Analysts surveyed by Bloomberg had predicted that production had stagnated at the start of the year.
The results came as a surprise after politicians and European Central Bank officials said repeatedly that a recession could be avoided even if inflation had soared to its highest level since the introduction of the euro.
Policymakers, on the other hand, will be encouraged that their billions of euros in aid to households across the bloc means that fears of far more serious economic damage have not materialized in the wake of the Russian invasion.
With growth likely to return this quarter, governments will continue to withdraw financial support. However, it is considered unlikely that the ECB will change course as it is nearing the end of its historic cycle of rate hikes and it sees beating inflation as a prerequisite for sustainable economic expansion.
According to Eurostat, the Eurozone’s first-quarter weakness was due to the decline in government and household spending. Inventories contributed negatively, while trade supported production.

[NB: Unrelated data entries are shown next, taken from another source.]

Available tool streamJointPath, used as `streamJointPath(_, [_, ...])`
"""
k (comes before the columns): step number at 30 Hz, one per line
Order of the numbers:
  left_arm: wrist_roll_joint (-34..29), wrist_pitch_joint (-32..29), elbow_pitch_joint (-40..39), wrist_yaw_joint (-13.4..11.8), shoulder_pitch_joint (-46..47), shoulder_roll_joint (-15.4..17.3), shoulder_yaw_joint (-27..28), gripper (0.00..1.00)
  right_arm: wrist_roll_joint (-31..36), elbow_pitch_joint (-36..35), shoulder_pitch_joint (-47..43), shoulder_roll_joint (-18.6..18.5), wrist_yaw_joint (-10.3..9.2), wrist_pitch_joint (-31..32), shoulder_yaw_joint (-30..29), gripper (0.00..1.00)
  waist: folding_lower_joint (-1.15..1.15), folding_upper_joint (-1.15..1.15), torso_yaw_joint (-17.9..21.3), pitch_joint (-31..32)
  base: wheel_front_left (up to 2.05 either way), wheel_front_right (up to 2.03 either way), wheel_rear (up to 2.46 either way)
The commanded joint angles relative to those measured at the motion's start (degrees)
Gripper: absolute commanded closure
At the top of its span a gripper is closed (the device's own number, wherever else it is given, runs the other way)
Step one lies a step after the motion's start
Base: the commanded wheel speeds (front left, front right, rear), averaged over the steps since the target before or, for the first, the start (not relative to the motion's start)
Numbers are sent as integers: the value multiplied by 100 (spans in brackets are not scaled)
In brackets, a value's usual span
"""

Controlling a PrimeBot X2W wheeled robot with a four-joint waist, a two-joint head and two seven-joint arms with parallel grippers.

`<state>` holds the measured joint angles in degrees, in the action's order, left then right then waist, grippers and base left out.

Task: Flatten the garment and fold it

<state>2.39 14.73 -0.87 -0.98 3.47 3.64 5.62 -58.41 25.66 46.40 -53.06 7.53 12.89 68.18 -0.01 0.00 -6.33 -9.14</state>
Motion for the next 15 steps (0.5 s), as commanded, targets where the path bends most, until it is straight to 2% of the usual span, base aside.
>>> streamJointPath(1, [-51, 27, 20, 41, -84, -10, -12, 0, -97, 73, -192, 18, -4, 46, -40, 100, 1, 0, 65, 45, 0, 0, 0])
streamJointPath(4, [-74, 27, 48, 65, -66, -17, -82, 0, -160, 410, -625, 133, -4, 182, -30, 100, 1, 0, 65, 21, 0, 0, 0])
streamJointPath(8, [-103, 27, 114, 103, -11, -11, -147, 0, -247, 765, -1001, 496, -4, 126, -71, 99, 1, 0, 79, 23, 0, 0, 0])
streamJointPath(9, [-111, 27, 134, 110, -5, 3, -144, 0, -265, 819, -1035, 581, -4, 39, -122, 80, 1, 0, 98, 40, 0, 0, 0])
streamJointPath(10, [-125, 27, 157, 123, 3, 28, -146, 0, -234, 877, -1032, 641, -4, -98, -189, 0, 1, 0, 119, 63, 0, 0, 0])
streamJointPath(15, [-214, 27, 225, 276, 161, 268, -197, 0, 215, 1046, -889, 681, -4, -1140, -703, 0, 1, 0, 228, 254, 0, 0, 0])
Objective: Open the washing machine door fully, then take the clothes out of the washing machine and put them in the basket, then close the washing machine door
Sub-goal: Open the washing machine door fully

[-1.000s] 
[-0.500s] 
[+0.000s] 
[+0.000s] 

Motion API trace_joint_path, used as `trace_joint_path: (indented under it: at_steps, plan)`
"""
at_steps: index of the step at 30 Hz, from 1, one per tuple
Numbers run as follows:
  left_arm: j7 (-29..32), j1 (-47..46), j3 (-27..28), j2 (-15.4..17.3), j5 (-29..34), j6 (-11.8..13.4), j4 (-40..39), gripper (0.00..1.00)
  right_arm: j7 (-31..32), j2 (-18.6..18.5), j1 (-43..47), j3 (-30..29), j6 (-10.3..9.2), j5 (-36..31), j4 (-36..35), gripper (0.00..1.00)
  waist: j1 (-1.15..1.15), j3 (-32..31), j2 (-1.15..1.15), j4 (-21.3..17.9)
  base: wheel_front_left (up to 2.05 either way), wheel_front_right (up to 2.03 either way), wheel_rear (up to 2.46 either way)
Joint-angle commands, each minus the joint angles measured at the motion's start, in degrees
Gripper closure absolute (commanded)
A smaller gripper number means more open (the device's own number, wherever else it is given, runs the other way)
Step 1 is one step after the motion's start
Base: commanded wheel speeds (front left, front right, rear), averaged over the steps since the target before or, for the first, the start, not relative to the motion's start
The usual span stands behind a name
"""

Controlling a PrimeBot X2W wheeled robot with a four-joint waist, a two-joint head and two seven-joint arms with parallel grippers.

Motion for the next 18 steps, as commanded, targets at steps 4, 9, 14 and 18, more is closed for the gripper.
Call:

The data revealed that Greece and Ireland fell into recession after figures from Germany, Europe’s largest economy, and Estonia had not grown since the end of 2021. On the other hand, Lithuania, Malta and the Netherlands also shrank in the first quarter.
The outlook for the eurozone has since improved. The European Commission raised its outlook for the region last month, predicting GDP to grow by 1.1 percent this year and 1.6 percent in 2024.